╭──

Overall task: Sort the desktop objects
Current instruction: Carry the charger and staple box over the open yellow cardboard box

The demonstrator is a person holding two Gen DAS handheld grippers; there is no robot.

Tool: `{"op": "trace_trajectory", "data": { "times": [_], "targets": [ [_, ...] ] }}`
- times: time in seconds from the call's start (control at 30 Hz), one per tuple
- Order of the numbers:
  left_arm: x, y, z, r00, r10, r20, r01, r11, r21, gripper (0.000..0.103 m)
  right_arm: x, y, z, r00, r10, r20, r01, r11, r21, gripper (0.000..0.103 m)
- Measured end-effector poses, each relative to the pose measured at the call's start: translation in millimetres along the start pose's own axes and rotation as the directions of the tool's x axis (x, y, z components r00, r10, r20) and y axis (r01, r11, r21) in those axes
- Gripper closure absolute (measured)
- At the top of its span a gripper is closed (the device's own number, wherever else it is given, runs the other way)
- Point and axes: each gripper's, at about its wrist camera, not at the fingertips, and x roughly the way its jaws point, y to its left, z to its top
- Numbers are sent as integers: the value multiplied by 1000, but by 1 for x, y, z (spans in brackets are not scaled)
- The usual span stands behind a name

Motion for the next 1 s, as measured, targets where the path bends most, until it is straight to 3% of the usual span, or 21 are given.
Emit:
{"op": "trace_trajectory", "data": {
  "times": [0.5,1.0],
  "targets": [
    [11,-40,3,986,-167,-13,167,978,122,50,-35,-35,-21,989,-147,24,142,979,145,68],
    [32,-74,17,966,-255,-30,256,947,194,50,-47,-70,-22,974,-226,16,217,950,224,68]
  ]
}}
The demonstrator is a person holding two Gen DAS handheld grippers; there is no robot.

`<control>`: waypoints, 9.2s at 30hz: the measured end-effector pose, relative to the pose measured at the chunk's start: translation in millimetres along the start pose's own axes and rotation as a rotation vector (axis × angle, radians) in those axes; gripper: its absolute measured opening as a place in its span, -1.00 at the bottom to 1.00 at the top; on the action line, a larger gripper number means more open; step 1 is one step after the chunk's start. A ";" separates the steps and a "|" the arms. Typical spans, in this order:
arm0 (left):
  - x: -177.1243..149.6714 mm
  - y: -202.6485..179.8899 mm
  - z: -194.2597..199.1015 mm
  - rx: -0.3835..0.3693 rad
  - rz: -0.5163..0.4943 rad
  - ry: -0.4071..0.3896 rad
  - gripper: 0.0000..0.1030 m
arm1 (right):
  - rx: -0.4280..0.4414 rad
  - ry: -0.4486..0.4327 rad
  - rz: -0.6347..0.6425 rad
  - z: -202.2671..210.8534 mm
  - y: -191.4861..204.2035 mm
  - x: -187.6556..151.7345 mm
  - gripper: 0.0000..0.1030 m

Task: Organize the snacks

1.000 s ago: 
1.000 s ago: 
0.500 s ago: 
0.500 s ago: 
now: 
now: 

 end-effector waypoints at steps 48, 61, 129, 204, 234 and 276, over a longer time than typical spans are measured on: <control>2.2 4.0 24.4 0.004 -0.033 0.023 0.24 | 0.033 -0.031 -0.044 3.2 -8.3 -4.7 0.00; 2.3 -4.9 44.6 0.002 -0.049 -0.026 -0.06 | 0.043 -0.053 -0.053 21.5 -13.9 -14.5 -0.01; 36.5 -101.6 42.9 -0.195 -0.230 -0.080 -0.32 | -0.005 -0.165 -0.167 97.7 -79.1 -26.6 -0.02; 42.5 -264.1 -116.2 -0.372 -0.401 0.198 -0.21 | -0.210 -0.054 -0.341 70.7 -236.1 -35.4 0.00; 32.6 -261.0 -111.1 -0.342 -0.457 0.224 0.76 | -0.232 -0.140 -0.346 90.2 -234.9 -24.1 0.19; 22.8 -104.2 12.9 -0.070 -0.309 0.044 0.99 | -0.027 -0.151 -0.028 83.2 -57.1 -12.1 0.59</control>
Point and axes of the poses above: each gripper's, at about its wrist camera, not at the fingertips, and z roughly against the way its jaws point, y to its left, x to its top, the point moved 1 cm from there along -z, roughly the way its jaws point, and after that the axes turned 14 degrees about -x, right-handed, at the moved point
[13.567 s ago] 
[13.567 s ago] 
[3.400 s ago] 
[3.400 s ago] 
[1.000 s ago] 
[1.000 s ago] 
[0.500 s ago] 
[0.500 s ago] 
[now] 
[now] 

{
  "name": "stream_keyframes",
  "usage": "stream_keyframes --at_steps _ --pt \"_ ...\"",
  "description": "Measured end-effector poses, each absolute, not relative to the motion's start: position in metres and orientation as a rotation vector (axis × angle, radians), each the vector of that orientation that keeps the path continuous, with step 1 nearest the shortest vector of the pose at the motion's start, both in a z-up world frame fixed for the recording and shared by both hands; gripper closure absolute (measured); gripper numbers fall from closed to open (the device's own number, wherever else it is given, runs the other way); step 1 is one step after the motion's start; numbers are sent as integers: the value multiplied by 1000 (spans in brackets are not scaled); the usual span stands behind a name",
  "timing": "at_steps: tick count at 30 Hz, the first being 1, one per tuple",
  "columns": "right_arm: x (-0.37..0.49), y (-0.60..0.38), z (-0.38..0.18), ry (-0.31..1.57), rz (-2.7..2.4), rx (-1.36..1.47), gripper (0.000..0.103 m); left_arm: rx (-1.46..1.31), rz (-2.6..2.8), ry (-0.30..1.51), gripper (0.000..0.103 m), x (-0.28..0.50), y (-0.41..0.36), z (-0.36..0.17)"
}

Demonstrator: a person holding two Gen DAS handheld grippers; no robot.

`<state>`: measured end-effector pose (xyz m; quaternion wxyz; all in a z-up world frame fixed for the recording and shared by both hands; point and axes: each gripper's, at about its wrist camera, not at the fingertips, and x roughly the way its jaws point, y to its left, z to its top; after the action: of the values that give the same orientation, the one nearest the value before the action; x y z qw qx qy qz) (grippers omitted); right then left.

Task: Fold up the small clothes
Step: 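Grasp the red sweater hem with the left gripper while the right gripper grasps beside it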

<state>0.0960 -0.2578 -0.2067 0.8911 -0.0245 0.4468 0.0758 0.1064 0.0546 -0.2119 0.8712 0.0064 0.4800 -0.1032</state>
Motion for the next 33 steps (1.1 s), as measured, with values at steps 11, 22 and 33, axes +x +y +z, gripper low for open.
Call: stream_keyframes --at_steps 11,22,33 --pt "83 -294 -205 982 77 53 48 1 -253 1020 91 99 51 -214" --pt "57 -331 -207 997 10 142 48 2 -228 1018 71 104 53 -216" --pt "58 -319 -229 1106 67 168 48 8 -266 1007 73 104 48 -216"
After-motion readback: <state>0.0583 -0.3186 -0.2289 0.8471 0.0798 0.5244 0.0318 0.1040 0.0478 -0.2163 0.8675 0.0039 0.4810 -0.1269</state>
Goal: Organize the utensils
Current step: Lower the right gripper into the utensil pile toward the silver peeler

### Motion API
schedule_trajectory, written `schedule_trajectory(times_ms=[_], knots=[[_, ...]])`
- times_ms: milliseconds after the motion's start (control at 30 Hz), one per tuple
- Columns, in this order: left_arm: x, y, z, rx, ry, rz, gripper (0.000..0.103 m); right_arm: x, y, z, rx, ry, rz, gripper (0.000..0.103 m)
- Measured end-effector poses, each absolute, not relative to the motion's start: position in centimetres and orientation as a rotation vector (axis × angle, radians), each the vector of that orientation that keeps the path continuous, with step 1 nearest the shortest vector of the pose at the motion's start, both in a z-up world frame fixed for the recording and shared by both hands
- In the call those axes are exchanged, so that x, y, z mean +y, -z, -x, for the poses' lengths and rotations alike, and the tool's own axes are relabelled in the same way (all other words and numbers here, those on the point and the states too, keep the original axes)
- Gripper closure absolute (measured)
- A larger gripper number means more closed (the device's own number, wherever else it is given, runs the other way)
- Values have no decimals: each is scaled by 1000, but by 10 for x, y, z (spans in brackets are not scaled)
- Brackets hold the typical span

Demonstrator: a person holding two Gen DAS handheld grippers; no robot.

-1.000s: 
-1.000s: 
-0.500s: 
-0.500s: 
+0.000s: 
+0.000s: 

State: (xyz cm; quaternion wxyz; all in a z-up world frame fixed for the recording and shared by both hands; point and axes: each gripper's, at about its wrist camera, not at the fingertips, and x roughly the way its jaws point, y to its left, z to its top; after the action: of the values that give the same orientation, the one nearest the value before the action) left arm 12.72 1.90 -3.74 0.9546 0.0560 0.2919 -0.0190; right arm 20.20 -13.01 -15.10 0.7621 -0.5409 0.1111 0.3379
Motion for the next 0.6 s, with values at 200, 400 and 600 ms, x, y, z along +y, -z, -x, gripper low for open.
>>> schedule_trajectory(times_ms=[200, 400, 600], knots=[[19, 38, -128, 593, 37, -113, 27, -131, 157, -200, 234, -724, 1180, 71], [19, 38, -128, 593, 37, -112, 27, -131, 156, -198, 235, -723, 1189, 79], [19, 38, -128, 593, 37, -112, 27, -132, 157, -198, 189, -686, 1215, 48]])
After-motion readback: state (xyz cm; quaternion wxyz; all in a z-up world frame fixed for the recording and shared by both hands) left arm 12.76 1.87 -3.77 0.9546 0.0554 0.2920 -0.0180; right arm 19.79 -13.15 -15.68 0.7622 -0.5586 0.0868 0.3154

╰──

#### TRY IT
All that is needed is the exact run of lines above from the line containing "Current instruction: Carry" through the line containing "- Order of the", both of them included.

#### ANSWER BOX
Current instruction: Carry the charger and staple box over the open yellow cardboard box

The demonstrator is a person holding two Gen DAS handheld grippers; there is no robot.

Tool: `{"op": "trace_trajectory", "data": { "times": [_], "targets": [ [_, ...] ] }}`
- times: time in seconds from the call's start (control at 30 Hz), one per tuple
- Order of the numbers:

This finishes the output.